Because a gimmick can't carry a series for nine episodes, WandaVision starts to plant elements of unease into its whimsy by the end of the first episode. Each episode features a mid-episode "commercial" that stirs up some dread underneath the artifice, and the first episode ends with a moment that feels like the series reaching for David Lynch, a creepy and disturbing moment that shatters the placid illusion that Wanda has been living in.

This tone shift relies as much on Olsen as Wanda, who has to balance playing both the earnest ingenue with the slightly sinister enigma. Olsen more than rises up to the task, giving us a protagonist who we want to root for, even if we're unsure whether to trust her.
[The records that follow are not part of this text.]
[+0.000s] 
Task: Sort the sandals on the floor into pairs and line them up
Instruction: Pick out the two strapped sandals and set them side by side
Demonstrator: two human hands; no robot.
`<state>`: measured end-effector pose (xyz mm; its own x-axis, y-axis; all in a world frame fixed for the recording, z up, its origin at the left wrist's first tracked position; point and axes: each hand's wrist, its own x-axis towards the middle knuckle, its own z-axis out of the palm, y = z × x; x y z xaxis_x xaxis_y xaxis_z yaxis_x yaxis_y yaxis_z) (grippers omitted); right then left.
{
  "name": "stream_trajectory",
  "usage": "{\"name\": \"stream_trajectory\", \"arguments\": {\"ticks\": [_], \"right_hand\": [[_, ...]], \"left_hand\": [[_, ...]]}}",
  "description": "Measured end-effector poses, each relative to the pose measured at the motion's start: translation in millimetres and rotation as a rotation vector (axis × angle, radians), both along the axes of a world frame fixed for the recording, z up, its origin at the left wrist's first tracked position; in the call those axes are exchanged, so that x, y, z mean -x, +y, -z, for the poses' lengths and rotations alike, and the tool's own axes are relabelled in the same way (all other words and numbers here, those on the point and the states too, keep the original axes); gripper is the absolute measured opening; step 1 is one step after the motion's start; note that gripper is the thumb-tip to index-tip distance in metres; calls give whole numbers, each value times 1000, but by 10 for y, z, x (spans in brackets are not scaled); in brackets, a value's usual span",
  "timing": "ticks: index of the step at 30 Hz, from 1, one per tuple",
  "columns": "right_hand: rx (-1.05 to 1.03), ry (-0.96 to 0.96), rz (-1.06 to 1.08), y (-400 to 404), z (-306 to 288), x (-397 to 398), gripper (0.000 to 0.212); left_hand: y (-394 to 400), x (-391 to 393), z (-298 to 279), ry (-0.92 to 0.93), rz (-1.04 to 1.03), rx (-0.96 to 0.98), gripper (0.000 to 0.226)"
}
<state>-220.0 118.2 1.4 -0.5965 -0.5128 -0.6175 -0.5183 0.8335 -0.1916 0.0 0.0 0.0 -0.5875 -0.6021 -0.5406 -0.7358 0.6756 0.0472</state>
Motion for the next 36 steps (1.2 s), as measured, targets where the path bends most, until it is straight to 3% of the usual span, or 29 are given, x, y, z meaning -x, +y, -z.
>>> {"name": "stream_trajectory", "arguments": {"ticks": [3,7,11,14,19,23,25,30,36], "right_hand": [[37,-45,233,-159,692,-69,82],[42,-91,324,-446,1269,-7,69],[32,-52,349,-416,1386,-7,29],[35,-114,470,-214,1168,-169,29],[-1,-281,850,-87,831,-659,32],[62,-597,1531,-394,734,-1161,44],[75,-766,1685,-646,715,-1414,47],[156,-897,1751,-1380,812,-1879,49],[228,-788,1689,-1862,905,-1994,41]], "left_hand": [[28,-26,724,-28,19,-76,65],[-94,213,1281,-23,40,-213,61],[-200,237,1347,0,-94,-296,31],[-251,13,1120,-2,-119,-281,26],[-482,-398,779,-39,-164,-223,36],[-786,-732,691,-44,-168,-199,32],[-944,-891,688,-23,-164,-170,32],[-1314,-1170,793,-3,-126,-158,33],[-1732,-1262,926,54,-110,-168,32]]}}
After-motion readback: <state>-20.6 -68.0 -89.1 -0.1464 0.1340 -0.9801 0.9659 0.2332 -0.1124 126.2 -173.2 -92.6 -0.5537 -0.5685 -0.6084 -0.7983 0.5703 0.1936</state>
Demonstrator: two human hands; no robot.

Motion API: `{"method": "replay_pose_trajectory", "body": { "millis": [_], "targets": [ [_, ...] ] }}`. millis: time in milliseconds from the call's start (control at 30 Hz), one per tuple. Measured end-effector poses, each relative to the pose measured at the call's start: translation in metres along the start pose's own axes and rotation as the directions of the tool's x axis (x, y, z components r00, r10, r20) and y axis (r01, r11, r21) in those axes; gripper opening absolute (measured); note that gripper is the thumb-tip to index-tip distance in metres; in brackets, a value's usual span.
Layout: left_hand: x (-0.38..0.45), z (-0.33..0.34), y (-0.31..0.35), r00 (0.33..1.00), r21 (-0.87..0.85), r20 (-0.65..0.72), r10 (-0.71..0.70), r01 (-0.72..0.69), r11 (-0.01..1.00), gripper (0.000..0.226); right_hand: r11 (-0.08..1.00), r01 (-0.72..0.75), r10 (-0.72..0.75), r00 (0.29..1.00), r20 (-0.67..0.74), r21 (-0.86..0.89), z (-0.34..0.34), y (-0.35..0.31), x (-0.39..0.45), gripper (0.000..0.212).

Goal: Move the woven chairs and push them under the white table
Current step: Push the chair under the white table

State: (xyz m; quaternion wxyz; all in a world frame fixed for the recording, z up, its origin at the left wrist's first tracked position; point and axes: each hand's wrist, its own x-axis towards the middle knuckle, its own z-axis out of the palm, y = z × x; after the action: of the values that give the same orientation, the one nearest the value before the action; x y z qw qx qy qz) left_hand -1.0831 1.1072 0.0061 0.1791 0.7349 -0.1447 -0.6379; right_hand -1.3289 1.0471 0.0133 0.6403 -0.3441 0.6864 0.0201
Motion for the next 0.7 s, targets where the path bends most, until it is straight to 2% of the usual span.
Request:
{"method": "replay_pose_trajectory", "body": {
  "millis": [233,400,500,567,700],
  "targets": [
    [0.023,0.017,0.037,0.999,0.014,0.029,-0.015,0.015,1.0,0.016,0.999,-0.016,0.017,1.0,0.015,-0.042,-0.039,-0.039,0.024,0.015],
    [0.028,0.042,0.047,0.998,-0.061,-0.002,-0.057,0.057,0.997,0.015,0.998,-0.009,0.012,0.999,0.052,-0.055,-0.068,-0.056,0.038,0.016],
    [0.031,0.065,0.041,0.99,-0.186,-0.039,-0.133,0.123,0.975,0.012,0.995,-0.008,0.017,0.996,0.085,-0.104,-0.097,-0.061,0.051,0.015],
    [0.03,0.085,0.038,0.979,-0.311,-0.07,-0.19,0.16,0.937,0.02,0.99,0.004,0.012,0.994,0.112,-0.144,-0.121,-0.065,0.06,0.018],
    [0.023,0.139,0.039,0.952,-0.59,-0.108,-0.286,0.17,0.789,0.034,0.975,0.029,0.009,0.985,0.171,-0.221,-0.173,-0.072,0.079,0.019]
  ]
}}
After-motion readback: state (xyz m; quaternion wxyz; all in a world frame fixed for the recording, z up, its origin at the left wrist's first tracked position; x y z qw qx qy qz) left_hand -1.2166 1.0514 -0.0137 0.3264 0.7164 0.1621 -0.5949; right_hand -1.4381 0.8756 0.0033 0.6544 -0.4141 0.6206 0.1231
As the episodes go on, these uneasy moments begin to become more frequent, seeded into both the subtext of the show (the filming style switching up to more modern techniques with each tone shift) and the text, as Wanda begins to notice strange happenings in her suburban ideal. The only downside to these more frequent interruptions into the sitcom gimmick is that WandaVision starts to lose its unique style that makes its first episode so striking and unusual, and begins to feel stylistically like a typical Marvel Studios project. The unanswered questions are intriguing enough that this loss of the show's experimental style doesn't bother me too much, but I almost wish they could give equal commitment to the gimmick as they do the slowly unfolding mystery.

But regardless, WandaVision is unquestionably the most experimental thing Marvel has ever produced. It hopefully harkens a new era for the studio to break out of that darned formula every now and then, and get weird. There's nothing wrong with being a little unusual.